Path to OSCP

I originally considered obtaining OSCP certification last year. I was already using Hack The Box and Try Hack Me quite regularly, and with an eye on a potential career move into the offensive security space at the time, it seemed like an ideal certification to go for.

But with a change in job came a change in career focus, steering me towards Cloud security and GRC, so OSCP had to take a back seat. I’ve gained a ton of certs in the past year which align with my daily work as a cybersecurity consultant, including CISM, CRISC and a few Expert level Microsoft Azure certs. But with all those “sensible” certs out of the way, and nothing else really of huge benefit to my career at this stage, it’s time to revisit OSCP. A certification that I consider 50% career driven and 50% hobby driven.

I’m not a penetration tester and at this stage in my career I have no intentions of becoming one. But OSCP appeals to me for a number of reasons.

Firstly, I’ve come to really dislike traditional multiple-choice vendor certifications. I strongly believe that technical certifications should require practical exams with hands-on assessments. RHCSA is an example I always use. You cannot pass RHCSA by simply reading a book. You need to spend many hours at the CLI. It is how a technical exam should be. So with OSCP falling into this camp, it’s a welcome break from the memory-tests I’ve been doing for the past 12 months. Excluding exceptional cases, you will not pass the OSCP without many weeks, if not months, practicing at the keyboard. And I like that.

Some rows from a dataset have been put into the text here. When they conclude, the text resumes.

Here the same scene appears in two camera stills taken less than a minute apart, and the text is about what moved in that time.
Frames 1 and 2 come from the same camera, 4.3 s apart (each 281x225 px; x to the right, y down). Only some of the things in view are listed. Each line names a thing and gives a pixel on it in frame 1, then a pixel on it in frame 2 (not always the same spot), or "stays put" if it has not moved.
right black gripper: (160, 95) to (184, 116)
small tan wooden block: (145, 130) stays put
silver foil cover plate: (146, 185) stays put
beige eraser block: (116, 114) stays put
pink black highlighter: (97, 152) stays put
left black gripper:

Secondly, despite no desire to become a penetration tester, I think practical knowledge of the tactics, techniques and procedures used in offensive testing is very beneficial to those of us on the defensive side of cybersecurity. Understanding the capabilities of bad actors, the anatomy and details of a typical attack, as well as the difficulties and frustrations encountered by actors during an engagement, can only lead to a greater understanding of how to build better and more robust defenses. Again, practical knowledge trumps theory. You can read all you want about exploits and attack methodologies, but there is no substitute for getting down to the operational level and viewing your assets from an attacker’s perspective.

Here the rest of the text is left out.